* _INFORMATION_
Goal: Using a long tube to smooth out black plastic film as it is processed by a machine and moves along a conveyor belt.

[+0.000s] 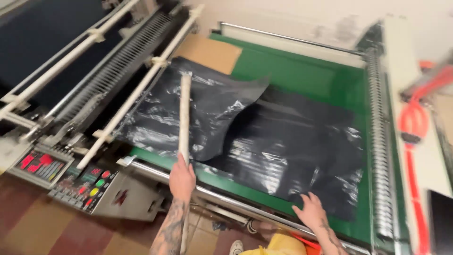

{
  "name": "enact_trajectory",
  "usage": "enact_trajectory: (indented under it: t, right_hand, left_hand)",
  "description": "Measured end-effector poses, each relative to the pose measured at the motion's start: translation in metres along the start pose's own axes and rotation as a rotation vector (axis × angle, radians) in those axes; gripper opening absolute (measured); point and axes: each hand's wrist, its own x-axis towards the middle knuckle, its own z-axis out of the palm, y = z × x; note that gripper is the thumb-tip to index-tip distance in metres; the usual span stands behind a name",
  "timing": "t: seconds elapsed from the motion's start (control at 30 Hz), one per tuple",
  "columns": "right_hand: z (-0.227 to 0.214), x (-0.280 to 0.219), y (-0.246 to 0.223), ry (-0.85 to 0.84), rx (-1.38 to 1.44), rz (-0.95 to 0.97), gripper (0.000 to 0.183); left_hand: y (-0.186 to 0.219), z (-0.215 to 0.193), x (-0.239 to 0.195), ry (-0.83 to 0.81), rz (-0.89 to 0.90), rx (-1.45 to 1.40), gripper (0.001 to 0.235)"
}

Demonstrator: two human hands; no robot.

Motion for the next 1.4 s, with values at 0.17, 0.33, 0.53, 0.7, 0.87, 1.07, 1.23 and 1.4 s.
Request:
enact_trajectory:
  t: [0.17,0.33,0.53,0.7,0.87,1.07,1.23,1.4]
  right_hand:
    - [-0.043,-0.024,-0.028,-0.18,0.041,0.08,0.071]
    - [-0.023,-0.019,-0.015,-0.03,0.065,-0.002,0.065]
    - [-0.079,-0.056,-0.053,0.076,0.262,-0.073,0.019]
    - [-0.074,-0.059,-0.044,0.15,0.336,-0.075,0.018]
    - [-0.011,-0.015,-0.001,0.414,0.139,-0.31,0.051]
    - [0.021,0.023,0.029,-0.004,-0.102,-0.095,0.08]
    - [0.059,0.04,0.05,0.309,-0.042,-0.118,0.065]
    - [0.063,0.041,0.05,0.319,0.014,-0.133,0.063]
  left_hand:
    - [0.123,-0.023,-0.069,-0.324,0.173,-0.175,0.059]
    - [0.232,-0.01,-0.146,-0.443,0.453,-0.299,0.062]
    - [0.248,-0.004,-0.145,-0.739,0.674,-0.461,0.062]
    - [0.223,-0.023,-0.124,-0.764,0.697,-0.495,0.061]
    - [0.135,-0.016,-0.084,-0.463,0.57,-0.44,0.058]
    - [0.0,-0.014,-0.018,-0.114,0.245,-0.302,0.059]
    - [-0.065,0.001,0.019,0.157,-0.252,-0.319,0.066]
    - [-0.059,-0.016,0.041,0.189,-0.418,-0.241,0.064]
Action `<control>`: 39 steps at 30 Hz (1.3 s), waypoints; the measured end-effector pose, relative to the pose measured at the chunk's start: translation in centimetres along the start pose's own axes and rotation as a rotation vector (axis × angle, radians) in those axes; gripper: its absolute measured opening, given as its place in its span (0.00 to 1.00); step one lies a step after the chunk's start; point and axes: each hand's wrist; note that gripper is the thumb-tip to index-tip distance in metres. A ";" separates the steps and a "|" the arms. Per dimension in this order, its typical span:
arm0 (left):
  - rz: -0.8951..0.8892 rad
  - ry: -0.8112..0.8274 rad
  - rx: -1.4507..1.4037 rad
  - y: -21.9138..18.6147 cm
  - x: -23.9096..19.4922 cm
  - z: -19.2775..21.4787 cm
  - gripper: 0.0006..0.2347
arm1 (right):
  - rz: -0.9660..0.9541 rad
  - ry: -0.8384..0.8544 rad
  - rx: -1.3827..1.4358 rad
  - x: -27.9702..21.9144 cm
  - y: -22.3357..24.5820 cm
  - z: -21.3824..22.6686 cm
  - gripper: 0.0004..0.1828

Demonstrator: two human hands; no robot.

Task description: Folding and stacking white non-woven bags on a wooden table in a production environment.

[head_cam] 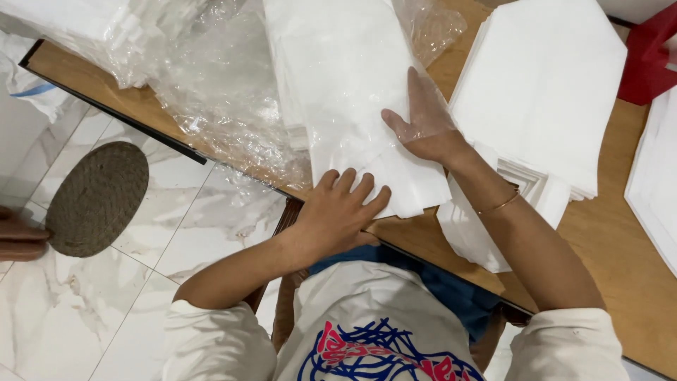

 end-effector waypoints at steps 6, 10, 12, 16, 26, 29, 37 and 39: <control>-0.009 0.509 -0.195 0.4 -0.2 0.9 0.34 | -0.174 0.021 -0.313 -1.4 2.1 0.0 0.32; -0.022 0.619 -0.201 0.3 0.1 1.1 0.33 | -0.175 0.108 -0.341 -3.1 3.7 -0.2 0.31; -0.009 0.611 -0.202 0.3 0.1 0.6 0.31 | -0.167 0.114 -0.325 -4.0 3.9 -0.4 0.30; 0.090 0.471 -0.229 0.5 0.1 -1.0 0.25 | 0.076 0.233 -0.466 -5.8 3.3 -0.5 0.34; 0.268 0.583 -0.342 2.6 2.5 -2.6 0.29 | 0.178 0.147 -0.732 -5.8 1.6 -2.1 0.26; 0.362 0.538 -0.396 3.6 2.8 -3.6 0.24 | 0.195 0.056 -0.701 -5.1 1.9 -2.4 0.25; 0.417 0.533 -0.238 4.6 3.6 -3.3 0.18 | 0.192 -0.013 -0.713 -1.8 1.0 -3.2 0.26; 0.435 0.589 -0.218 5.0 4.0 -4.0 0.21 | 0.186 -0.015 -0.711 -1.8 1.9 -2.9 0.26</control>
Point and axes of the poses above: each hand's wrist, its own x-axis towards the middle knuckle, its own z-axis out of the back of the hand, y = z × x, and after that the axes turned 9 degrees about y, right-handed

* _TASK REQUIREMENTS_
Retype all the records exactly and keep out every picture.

* _TASK ANSWER_
Goal: Using a long tube to smooth out black plastic film as it is processed by a machine and moves along a conveyor belt.

[+0.000s] 

{
  "name": "enact_trajectory",
  "usage": "enact_trajectory: (indented under it: t, right_hand, left_hand)",
  "description": "Measured end-effector poses, each relative to the pose measured at the motion's start: translation in metres along the start pose's own axes and rotation as a rotation vector (axis × angle, radians) in those axes; gripper opening absolute (measured); point and axes: each hand's wrist, its own x-axis towards the middle knuckle, its own z-axis out of the palm, y = z × x; note that gripper is the thumb-tip to index-tip distance in metres; the usual span stands behind a name",
  "timing": "t: seconds elapsed from the motion's start (control at 30 Hz), one per tuple",
  "columns": "right_hand: z (-0.227 to 0.214), x (-0.280 to 0.219), y (-0.246 to 0.223), ry (-0.85 to 0.84), rx (-1.38 to 1.44), rz (-0.95 to 0.97), gripper (0.000 to 0.183); left_hand: y (-0.186 to 0.219), z (-0.215 to 0.193), x (-0.239 to 0.195), ry (-0.83 to 0.81), rz (-0.89 to 0.90), rx (-1.45 to 1.40), gripper (0.001 to 0.235)"
}

Demonstrator: two human hands; no robot.

Motion for the next 1.4 s, with values at 0.17, 0.33, 0.53, 0.7, 0.87, 1.07, 1.23 and 1.4 s.
Request:
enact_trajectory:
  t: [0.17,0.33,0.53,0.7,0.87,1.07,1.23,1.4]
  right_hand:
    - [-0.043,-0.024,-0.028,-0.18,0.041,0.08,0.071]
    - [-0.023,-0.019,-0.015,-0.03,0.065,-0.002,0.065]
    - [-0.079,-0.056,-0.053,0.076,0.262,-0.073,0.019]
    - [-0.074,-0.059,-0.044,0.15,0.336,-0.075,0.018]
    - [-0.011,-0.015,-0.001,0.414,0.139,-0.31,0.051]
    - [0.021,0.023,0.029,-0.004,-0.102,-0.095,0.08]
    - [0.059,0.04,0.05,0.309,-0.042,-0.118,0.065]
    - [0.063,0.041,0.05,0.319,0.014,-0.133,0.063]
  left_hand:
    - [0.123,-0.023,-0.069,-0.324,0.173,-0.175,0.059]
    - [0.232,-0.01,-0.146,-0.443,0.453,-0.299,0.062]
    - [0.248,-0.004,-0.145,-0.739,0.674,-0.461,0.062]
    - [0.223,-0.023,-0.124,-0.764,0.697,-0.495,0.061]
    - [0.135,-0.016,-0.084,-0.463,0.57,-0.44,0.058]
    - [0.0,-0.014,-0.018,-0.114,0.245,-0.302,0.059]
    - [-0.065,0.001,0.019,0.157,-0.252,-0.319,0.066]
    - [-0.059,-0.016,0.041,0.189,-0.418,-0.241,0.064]
Action `<control>`: 39 steps at 30 Hz (1.3 s), waypoints; the measured end-effector pose, relative to the pose measured at the chunk's start: translation in centimetres along the start pose's own axes and rotation as a rotation vector (axis × angle, radians) in those axes; gripper: its absolute measured opening, given as its place in its span (0.00 to 1.00); step one lies a step after the chunk's start; point and axes: each hand's wrist; note that gripper is the thumb-tip to index-tip distance in metres. A ";" separates the steps and a "|" the arms. Per dimension in this order, its typical span:
arm0 (left):
  - rz: -0.8951..0.8892 rad
  - ry: -0.8112..0.8274 rad
  - rx: -1.4507..1.4037 rad
  - y: -21.9138..18.6147 cm
  - x: -23.9096..19.4922 cm
  - z: -19.2775..21.4787 cm
  - gripper: 0.0006..0.2347
arm1 (right):
  - rz: -0.9660..0.9541 rad
  - ry: -0.8384..0.8544 rad
  - rx: -1.3827..1.4358 rad
  - x: -27.9702..21.9144 cm
  - y: -22.3357..24.5820 cm
  - z: -21.3824..22.6686 cm
  - gripper: 0.0004..0.1828

Demonstrator: two human hands; no robot.

Task description: Folding and stacking white non-woven bags on a wooden table in a production environment.

[head_cam] 

 end-effector waypoints at steps 6, 10, 12, 16, 26, 29, 37 and 39: <control>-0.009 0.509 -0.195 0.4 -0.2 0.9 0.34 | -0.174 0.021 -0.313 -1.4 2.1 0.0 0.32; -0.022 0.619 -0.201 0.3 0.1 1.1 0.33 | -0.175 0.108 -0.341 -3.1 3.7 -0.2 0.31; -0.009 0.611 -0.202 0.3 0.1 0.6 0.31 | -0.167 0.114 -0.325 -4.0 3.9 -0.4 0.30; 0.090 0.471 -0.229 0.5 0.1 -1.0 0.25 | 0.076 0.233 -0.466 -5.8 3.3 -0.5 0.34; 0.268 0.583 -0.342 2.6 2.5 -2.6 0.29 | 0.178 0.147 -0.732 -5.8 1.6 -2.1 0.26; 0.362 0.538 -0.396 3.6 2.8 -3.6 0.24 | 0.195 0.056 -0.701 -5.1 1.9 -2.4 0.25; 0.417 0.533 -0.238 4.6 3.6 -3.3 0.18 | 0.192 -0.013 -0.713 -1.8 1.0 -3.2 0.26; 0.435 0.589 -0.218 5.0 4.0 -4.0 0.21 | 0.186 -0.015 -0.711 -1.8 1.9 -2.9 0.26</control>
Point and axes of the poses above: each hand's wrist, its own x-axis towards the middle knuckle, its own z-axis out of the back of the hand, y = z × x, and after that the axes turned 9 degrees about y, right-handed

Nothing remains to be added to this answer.